Actuated solely by the desire to preserve our own rights and promote our own welfare, the separations of the sovereign territories comprising these Confederate States have been marked by no aggression upon others and followed by no domestic convulsion. Our industrial pursuits have received no check. The cultivation of our fields has progressed as heretofore, and even should we be involved in war there would be no considerable diminution in the production of the staples which have constituted our exports and in which the commercial world has an interest scarcely less than our own. This common interest of the producer and consumer can only be interrupted by an exterior force which should obstruct its transmission to foreign markets--a course of conduct which would be as unjust toward us as it would be detrimental to manufacturing and commercial interests abroad. Should reason guide the action of the Government from which we have separated, a policy so detrimental to the civilised world, the remaining Union states included, could not be dictated by even the strongest desire to inflict injury upon us; but otherwise a terrible responsibility will rest upon it, and the suffering of millions will bear testimony to the folly and wickedness of our aggressors. In the meantime there will remain to us, besides the ordinary means before suggested, the well-known resources for retaliation upon the commerce of an enemy.


Experience in public stations, to which my servitude in the aforementioned stations your kindness I have received, has taught me that care and toil and disappointment are the price of engaging in such stations. You may see some errors to forgive, some deficiencies to tolerate, but you shall not find in me either a want of zeal or fidelity to the cause that is to me highest in hope and of most enduring affection. Your generosity has bestowed upon me a most wondrous distinction, one which I gladly embrace on behalf of the people of these great Confederate States, the representatives of their Parliament who work on their behalf, and their most unbreakable patriotism and faith.

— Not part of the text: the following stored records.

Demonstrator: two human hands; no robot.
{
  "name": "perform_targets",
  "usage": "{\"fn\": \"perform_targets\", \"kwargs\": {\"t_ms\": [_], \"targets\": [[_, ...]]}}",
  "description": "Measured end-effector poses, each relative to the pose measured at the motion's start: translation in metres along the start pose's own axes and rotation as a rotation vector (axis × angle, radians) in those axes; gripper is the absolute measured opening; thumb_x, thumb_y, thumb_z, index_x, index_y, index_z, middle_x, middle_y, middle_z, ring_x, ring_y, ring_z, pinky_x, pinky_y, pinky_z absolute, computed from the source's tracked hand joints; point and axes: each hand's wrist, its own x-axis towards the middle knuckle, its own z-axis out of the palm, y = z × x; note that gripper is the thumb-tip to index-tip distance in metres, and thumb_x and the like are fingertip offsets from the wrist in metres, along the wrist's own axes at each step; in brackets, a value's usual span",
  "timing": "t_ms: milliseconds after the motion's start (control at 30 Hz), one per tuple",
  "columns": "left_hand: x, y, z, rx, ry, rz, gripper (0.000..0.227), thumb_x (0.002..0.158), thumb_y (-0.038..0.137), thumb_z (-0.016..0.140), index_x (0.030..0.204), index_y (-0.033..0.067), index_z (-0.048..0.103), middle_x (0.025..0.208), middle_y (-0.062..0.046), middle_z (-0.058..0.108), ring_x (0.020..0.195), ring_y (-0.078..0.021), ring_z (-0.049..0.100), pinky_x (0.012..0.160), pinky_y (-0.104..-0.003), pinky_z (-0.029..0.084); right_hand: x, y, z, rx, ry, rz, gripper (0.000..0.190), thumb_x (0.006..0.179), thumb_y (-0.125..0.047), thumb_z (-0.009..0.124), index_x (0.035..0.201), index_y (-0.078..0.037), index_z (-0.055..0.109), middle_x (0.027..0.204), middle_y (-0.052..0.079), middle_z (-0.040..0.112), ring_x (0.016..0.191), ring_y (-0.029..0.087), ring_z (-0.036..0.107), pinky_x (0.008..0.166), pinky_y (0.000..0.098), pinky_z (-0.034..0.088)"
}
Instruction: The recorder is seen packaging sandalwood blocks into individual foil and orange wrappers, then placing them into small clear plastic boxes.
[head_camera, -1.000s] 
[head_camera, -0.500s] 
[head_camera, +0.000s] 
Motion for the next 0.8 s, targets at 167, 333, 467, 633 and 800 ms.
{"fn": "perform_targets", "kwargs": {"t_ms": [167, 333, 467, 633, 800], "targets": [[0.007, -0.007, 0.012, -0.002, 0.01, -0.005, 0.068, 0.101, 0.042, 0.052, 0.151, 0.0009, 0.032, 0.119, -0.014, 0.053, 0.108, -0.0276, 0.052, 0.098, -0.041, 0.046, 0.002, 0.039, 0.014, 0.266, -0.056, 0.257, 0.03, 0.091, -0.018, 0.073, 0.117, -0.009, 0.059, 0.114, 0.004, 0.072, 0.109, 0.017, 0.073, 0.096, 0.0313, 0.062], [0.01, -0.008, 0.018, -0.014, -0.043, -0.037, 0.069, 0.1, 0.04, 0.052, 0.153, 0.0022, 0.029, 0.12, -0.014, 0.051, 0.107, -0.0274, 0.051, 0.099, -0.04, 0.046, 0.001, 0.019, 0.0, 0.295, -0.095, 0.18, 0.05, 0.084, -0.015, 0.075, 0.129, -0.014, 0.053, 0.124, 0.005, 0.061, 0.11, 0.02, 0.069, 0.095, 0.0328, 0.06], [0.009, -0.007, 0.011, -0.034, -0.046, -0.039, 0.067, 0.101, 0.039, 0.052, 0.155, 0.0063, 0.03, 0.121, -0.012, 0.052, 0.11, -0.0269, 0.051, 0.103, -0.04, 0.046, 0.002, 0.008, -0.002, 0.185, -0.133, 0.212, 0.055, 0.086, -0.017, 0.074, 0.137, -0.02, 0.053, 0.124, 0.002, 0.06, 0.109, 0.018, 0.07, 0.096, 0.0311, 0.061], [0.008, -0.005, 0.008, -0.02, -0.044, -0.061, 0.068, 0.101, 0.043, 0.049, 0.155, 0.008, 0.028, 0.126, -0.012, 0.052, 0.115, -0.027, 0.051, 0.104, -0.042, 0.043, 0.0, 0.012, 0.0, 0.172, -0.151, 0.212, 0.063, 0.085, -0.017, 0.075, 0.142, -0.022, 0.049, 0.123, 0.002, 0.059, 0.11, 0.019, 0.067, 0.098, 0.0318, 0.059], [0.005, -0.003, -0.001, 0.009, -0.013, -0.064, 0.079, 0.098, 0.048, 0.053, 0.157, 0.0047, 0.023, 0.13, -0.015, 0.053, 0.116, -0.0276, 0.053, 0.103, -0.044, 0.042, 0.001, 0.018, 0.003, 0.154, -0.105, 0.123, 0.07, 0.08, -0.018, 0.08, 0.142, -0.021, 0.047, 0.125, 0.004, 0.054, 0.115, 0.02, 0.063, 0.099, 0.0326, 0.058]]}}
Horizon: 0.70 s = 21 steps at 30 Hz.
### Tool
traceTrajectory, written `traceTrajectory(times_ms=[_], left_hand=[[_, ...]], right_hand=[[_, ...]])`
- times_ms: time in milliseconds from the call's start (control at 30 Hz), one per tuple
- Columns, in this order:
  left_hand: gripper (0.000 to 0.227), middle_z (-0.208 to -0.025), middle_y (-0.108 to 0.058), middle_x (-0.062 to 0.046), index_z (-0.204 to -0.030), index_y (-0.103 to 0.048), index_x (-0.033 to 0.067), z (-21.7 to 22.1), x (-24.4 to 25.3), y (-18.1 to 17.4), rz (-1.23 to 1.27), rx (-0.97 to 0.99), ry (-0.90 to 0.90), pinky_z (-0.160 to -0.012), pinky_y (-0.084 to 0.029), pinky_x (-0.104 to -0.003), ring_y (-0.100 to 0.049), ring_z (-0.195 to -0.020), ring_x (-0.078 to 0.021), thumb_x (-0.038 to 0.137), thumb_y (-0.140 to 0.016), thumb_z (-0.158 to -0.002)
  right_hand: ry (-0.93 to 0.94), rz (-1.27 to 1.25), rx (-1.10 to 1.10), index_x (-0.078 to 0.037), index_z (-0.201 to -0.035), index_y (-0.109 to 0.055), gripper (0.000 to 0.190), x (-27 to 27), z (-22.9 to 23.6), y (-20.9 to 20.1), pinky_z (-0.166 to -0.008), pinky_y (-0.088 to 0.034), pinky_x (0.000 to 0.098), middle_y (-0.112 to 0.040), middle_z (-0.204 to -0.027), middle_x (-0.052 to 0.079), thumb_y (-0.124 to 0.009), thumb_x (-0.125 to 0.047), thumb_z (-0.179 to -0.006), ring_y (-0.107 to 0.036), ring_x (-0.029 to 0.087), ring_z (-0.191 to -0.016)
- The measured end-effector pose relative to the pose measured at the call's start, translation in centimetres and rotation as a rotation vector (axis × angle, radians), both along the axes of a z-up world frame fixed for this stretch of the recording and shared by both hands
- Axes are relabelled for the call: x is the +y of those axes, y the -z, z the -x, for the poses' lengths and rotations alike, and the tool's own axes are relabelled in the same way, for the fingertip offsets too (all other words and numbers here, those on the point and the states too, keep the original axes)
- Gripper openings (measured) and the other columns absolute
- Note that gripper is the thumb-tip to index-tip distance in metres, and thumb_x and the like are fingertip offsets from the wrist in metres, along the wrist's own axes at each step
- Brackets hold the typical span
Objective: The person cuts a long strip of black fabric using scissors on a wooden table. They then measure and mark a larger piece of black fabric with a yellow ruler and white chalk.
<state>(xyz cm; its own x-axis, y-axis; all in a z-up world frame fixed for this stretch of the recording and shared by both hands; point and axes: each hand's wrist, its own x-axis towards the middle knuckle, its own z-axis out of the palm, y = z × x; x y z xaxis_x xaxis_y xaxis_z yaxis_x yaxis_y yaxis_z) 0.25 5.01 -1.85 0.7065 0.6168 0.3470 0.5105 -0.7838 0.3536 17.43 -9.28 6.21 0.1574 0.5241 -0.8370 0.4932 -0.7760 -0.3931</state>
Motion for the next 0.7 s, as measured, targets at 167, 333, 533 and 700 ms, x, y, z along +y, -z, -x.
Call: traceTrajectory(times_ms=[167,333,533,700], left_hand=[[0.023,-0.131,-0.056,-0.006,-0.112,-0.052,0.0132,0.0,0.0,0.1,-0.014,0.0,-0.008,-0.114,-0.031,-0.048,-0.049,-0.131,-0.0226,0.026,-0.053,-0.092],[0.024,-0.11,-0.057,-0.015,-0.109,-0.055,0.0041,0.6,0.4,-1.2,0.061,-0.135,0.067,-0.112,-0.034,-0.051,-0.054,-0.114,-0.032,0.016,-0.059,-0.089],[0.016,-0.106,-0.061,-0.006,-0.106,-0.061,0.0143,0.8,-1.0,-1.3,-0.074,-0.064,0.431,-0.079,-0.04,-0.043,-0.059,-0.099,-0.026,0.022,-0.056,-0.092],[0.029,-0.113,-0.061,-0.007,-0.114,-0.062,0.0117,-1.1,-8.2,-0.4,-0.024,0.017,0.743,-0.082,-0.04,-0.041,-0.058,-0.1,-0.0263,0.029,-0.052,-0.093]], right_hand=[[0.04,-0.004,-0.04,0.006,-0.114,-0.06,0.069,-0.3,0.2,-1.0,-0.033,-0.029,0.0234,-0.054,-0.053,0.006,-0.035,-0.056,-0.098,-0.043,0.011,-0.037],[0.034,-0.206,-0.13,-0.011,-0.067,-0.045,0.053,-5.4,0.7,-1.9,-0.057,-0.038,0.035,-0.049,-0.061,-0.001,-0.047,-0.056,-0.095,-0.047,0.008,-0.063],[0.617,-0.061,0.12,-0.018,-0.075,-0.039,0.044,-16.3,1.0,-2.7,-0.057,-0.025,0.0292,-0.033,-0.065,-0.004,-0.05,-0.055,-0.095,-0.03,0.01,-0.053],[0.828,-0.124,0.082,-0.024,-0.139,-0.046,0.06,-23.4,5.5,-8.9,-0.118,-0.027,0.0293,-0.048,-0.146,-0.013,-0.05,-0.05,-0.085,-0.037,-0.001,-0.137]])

We have changed the constituent parts, but not the system of our Government. The Constitution formed by our ancestors is that of these Confederate States, in their exposition of it, and in the judicial construction it has received, we have a light which reveals its true meaning.

Thus instructed as to the just interpretation of the instrument, and ever remembering that all offices are but trusts held for the people, and that delegated powers are to be strictly construed, I will hope, by due diligence in the performance of my duties, that I may provide unto you a most satisfactory service to both these Confederate States and to the fellows who place their hopes, faith, and prayers upon me.

It is joyous, in the midst of these most perilous times, to look around upon a people united in heart, where one purpose of high resolve animates and actuates the whole-where the sacrifices to be made are not weighed in the balance against honour and right and liberty and equality. Obstacles may retard, they cannot long prevent the progress of a movement sanctified by its justice, and sustained by a virtuous people. Reverently let us invoke the God of our peoples to guide and protect us in our efforts to perpetuate the principles which, by his blessing, they were able to vindicate, establish and transmit to their posterity, and with a continuance of His favour, ever gratefully acknowledged, we may hopefully look forward to success, to peace, and to prosperity.